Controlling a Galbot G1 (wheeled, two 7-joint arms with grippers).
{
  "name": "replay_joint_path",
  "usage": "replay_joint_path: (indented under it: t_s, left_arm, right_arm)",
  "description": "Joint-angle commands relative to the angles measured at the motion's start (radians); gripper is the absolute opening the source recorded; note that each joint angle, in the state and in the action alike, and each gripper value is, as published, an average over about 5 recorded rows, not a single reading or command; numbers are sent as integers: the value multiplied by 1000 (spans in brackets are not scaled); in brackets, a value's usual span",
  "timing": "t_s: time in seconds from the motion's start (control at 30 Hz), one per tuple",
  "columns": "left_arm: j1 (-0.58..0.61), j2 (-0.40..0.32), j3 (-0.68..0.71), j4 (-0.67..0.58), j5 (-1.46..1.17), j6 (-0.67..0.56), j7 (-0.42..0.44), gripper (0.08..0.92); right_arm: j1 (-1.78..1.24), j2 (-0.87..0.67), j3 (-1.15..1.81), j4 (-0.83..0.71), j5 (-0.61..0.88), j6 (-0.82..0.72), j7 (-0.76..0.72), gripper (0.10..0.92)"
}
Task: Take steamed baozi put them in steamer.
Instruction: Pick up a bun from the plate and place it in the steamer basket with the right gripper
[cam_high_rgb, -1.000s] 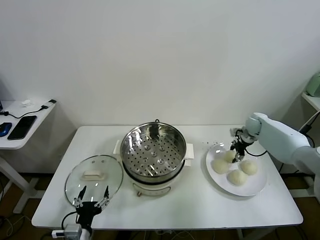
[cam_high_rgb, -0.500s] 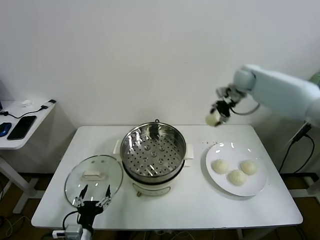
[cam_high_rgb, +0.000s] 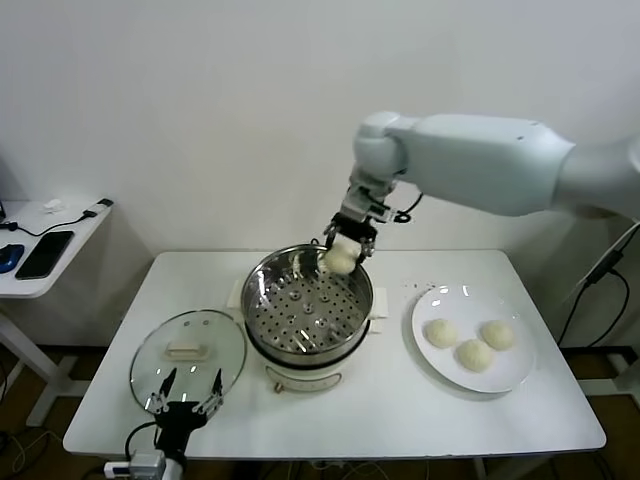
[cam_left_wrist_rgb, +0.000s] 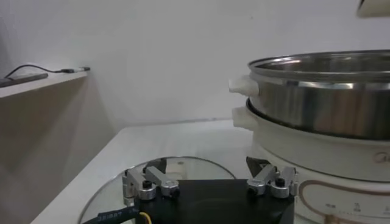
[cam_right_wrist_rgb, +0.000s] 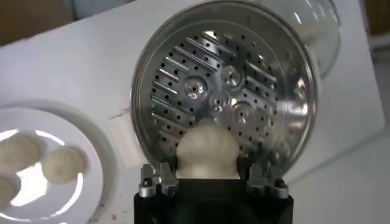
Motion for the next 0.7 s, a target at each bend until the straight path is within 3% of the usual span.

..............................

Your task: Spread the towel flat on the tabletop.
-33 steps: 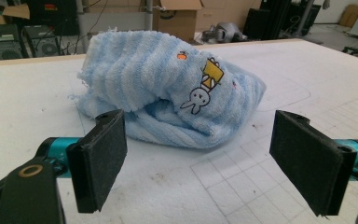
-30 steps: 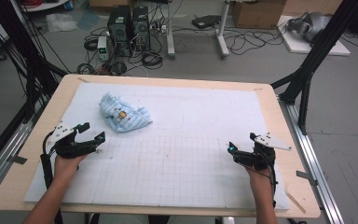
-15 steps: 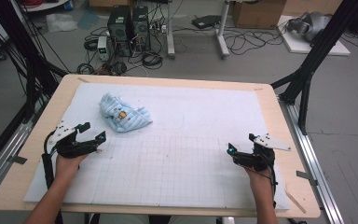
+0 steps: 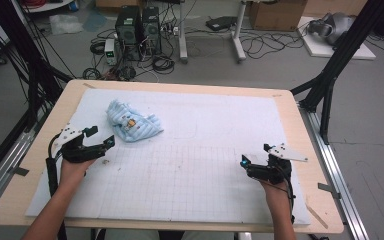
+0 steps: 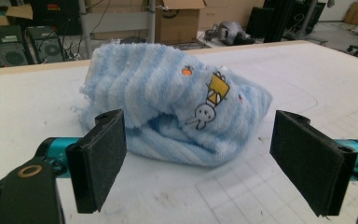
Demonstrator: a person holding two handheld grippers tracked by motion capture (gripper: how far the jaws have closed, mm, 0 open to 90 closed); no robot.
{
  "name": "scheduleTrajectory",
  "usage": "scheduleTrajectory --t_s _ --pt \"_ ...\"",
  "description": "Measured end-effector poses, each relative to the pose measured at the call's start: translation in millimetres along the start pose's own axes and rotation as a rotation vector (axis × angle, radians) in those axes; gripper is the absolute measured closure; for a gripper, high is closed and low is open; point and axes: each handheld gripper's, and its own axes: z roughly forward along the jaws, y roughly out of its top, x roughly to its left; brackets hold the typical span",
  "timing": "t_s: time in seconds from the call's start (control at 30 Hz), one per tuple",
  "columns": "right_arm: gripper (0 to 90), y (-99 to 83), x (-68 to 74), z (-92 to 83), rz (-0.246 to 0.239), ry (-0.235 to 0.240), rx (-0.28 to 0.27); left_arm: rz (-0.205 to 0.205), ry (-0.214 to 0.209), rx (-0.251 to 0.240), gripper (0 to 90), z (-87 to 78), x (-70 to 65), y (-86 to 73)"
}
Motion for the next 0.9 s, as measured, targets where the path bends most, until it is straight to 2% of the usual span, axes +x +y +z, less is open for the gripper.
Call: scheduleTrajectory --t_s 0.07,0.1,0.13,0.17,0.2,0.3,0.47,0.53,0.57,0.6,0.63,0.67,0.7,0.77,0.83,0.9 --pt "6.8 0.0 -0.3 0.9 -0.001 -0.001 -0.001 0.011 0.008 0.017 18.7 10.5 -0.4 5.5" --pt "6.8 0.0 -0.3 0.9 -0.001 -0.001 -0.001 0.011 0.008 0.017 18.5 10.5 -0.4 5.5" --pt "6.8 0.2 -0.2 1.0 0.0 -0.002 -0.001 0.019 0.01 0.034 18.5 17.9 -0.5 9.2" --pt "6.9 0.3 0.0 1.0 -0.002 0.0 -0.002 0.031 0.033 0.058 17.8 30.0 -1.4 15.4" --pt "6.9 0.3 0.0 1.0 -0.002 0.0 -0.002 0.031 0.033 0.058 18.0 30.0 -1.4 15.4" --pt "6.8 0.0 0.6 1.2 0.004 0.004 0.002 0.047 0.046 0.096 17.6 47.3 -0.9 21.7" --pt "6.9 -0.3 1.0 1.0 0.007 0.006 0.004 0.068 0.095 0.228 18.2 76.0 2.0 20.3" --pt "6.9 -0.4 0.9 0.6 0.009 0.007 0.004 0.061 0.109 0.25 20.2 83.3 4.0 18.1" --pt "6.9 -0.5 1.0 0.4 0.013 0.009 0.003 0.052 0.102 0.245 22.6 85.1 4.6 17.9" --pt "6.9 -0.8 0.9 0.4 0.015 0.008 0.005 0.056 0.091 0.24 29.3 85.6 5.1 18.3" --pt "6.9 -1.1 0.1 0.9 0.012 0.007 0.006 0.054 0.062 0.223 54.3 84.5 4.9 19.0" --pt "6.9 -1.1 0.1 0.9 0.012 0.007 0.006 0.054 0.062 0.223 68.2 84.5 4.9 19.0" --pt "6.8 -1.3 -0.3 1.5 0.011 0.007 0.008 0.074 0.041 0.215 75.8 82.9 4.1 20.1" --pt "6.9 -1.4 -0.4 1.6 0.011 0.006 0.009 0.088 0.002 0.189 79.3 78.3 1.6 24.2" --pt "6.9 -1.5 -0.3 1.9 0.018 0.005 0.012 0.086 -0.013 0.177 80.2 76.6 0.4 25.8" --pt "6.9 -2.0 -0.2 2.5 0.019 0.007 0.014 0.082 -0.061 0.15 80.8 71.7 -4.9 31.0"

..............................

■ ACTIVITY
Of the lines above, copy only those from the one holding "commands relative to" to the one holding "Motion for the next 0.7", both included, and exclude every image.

■ WRITTEN ANSWER
  "description": "Joint-angle commands relative to the angles measured at the motion's start (radians); gripper is the absolute opening the source recorded; note that each joint angle, in the state and in the action alike, and each gripper value is, as published, an average over about 5 recorded rows, not a single reading or command; numbers are sent as integers: the value multiplied by 1000 (spans in brackets are not scaled); in brackets, a value's usual span",
  "timing": "t_s: time in seconds from the motion's start (control at 30 Hz), one per tuple",
  "columns": "left_arm: j1 (-0.58..0.61), j2 (-0.40..0.32), j3 (-0.68..0.71), j4 (-0.67..0.58), j5 (-1.46..1.17), j6 (-0.67..0.56), j7 (-0.42..0.44), gripper (0.08..0.92); right_arm: j1 (-1.78..1.24), j2 (-0.87..0.67), j3 (-1.15..1.81), j4 (-0.83..0.71), j5 (-0.61..0.88), j6 (-0.82..0.72), j7 (-0.76..0.72), gripper (0.10..0.92)"
}
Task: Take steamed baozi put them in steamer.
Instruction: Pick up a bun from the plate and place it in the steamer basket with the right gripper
[cam_high_rgb, -1.000s] 
[cam_high_rgb, -0.500s] 
[cam_high_rgb, +0.000s] 
[cam_left_wrist_rgb, +0.000s] 
[cam_right_wrist_rgb, +0.000s] 
Motion for the next 0.7 s, a target at each bend until the straight path is within 3% of the usual span.

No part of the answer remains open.